What it actually got wrong
Three real misses, and I read every one to be sure they weren’t my benchmark lying again (more on that below):
- A string reversal it broke. Asked to reverse
'OpenSource', it wroteprint(OpenSource[::-1])— forgot the quotes, referenced an undefined variable, crashed. Correct idea, broken code. - A percentage it flubbed. “What is 17.5% of 240?” → it answered 40.5. The answer is 42.
- Its own chip. Asked for “Apple’s first in-house Mac chip, released 2020,” it answered “Apple Silicon” — the brand, not the M1. The one model in this lineup made by the company that built the M1 is the one that wouldn’t name it.
Why I only compare quality
This is the honest core of the post: quality is the only axis on which this comparison is fair. With an MLX model I run, I measure exactly what it costs — peak RAM with mx.get_peak_memory(), decode tokens/sec from the tokenizer. Apple’s model gives me neither. It runs in a system process on the Neural Engine that my Python process doesn’t own, so I can’t see its memory the way I see an MLX model’s, and the SDK doesn’t expose a token count, so I can’t compute a real tokens/sec. I could print a number, but it wouldn’t mean the same thing as the MLX figures, and putting them in the same column would be the kind of false-equivalence this benchmark exists to avoid. So: quality head-to-head, measured identically; cost and speed, deliberately left out.

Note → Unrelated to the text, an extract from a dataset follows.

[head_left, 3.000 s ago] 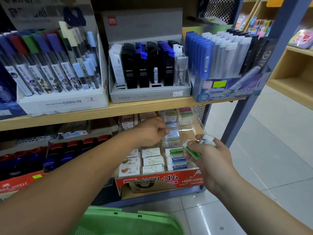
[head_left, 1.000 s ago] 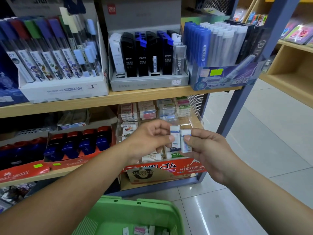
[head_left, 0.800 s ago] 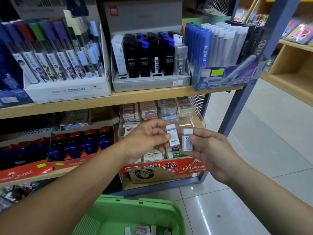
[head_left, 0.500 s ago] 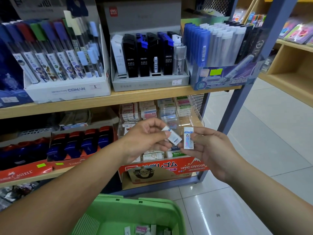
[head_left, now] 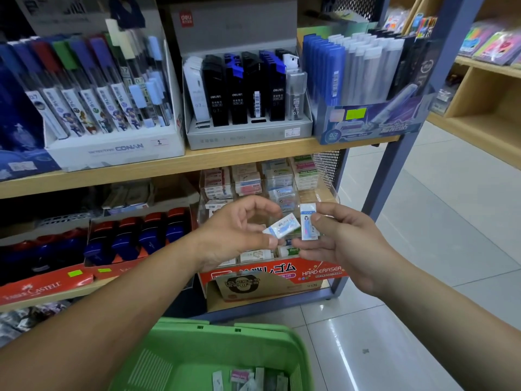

That opacity is itself the finding. The trade you make for “it’s already there and it’s private” is that it’s a black box — you can’t profile what it costs you the way you can with a model you run yourself.
The benchmark bug I found doing this
Apple’s model first scored 17/21, with fizzbuzz marked failed. The code was correct — but my checker required the printed output’s last line to end with "FizzBuzz", and a printed Python list ends with ']. It was scoring output format, not correctness. The fix bumped Apple to 18/21 — and, because every model here prints the list the same way, it bumped Qwen3-4B to 20/21 and Llama to 18/21 too. The ranking didn’t change; the floor moved up by one. It’s the fourth bug I’ve found in my own benchmark, and the lesson is the one that keeps repaying: spot-check the failures, not the passes — a surprising failure is as likely to be your harness as the model.
The upshot
The on-device model you didn’t know you had is competitive with an 8B you’d manage yourself. It won’t replace a Qwen3-4B you run deliberately — that’s still the quality-per-gigabyte champion — but for an app that wants private, zero-setup language smarts, “as good as a local Llama-3.1-8B, already installed” is a strong default. And this is the current on-device model — the new AFM 3 Core, and especially the 20B-sparse Core Advanced, are what I want to put through this suite once macOS 27 is something I’ll run on a primary machine.
(Caveats, stated plainly: this is a ~3B task-tuned model run at the SDK’s default settings, one pass. The harness records any guardrail refusal as a task error rather than a silent fail — though in this run all 21 tasks returned real answers, no refusals. The quality numbers are the robust claim; treat them as a snapshot, not a leaderboard.)